Anyhoo, if Team Provocateur had stayed away, if the now voted-out Saakashvili had had more circumspection, Georgia would be whole today, and Russian armed forces wouldn’t be lodged south of the winter-impassable mountains, with a clear approach to the pipelines, Baku terminals, the three-corner borders of Turkey, Iran, and Iraq, and the warm waters of the Persian Gulf.
Meanwhile, back at the new center of the world, there is no paroxysm of Benghazi recrimination overlapping strange election results overlapping fiscal cliff standoffs overlapping a purge of the military high command, but rather, crystal and silver clinking over good cheer and warm laughter among the relaxed and confident traders:
http://www.zerohedge.com/contributed/2012-11-17/putin-and-merkel-tango-moscow-gazprom-stirs-old-ghosts-deals-are-signed
I dunno, Buddy, there’s still a lot of mountains between the Roki Tunnel, Abkhazia, wherever the ceasefire line is with Georgia, and the Persian Gulf/Iranian border with Azerbaijan. Nyquist has his own problem — he’s addicted to the ‘nuke war is imminent in the next decade and USSR faked its own death’ theories. The former tends to dissuade anyone from trying to save the remnants of the Republic as opposed to just digging a deeper hole to hide in when the Bombs go off. The latter is not really a falsifiable theory at all. But in spite of Nyquist’s earnestness and tendency to argue with his own audiences about whether our own government or the eternal Evil Empire poses the greater danger to liberty, I still appreciate your comments. Especially the bit about Soros playing the part of the perfect enemy of the Kremlin while owning massive steel complexes in Russia that were eventually sold to Lisin in quite business like fashion, not seized or touched in retaliation at all for old Georgy’s Colored Revolutions.

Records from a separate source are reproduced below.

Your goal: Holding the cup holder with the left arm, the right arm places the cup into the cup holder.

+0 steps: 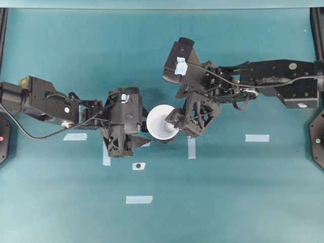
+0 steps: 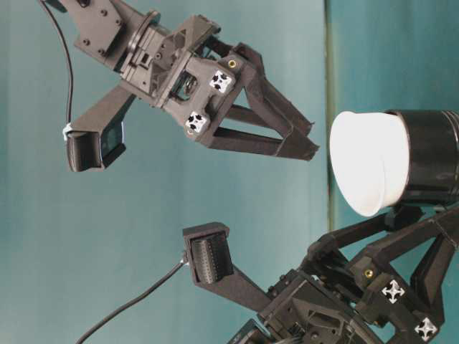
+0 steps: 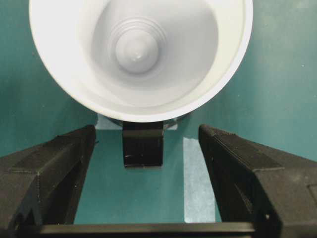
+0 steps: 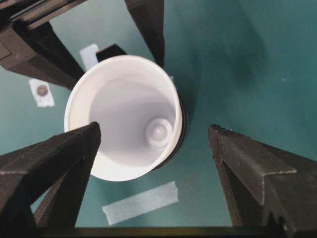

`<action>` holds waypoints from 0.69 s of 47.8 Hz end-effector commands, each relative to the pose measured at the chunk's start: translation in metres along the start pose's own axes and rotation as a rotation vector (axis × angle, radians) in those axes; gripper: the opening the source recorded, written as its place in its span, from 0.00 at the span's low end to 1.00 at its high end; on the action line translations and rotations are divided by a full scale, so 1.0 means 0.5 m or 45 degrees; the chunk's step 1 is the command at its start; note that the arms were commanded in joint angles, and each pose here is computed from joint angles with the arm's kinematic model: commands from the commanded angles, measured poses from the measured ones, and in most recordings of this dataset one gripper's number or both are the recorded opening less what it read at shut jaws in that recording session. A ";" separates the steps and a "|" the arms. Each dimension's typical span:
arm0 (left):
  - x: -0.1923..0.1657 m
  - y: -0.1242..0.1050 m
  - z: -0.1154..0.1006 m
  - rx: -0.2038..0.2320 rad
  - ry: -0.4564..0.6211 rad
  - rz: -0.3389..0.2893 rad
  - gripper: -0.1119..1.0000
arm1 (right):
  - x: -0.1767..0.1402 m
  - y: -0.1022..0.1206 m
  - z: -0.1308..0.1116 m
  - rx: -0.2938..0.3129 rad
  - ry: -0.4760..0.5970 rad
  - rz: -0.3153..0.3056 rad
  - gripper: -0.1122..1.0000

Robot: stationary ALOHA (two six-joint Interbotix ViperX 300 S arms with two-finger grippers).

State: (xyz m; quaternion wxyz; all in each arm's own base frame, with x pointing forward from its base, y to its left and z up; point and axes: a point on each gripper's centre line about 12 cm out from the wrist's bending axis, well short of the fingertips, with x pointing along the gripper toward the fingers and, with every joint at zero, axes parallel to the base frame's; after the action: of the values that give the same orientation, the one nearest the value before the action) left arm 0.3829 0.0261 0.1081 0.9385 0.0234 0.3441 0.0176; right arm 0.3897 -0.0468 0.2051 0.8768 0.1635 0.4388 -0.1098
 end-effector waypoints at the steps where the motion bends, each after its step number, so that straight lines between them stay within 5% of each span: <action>1: -0.017 0.001 0.036 0.003 -0.070 0.003 0.88 | -0.045 0.008 0.026 0.007 -0.088 0.025 0.93; 33: -0.028 0.002 0.042 0.001 -0.076 0.004 0.88 | -0.057 0.011 0.032 0.007 -0.105 0.032 0.93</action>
State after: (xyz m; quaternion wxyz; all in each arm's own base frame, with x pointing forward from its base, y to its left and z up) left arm 0.3825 0.0260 0.1127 0.9395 0.0235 0.3412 0.0177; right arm 0.3899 -0.0468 0.2055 0.8768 0.1635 0.4388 -0.1098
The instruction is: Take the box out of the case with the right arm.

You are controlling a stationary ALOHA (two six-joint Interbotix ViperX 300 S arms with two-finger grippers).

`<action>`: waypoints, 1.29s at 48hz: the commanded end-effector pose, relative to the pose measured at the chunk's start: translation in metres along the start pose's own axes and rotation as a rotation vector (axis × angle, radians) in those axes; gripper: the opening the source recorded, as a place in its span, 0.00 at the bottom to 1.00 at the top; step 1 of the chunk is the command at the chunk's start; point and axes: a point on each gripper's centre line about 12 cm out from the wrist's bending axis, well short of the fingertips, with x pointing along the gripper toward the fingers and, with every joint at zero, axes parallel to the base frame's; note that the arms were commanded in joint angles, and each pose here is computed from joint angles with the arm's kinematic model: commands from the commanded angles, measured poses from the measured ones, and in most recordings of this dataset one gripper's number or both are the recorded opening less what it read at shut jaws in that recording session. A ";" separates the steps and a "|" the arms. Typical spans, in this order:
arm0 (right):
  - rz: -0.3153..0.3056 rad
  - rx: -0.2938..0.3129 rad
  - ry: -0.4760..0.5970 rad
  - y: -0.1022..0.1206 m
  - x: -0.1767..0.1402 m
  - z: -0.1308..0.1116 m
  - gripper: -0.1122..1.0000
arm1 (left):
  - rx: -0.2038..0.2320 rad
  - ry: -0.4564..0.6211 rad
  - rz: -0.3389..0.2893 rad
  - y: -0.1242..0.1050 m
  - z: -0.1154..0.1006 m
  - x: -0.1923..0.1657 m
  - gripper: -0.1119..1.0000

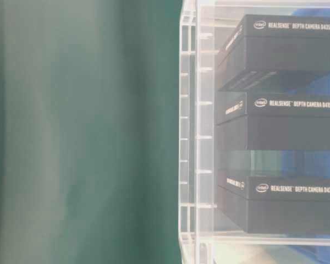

There is a part of that story that is very Angletonian, hall of mirrors, does not add up. Maybe we’ll know about it in 100 years when yes, we find out Oleg Deripaska was a fulltime employee of Lord Rothschild and the seed money to acquire the choicest bits of the Soviet carcass did not fall from heaven and was not acquired by selling jeans off the back of pick up trucks at Gorkiy Park cerca 1988.
LOL –yes, that IS a safe bet alright –
Brzezinski is a Cold War liberal interested in the exercise of American power; Obama is a post-Cold War type who wants American strategic withdrawal. I don’t think Brzezinski has been near the White House in years. It’s funny; the conservative line on Obama is that he’s appeasing Russia in order to get a global nuclear disarmament deal.
“…trying to eliminate or reduce Iranian influence in Shi’a majority Iraq was always going to be a Sisyphean task …”
Well, back in early 2008, when the US had influence in Iraq, Maliki did a pretty good job of clearing Iranian influence out of Basra.
“The screens are flickering out.”
Will they be lit again in our lifetime?
Keine Ahnung.
Here is the 17th and oldest page (October 2001) of the exceptionally easy to navigate archive of Kremlin-watcher JR Nyquist. One click takes you to the next-oldest page, and so on.
These (more or less thrice-monthly) columns are actually comments and reviews of stories and people who are hyperlinked in the columns, which themselves take about three to five minutes to read.
If one opens this 17th page, then clicks backwards to today, scanning just the titles alone, one sees at a glance the whole history of what and why things have gone so wrong for the old Colossus of the Cold war. The writing is not dry reporting, but has a strong psychological milieu emphasis, and is really quite fascinating, if you can take the body blows administered.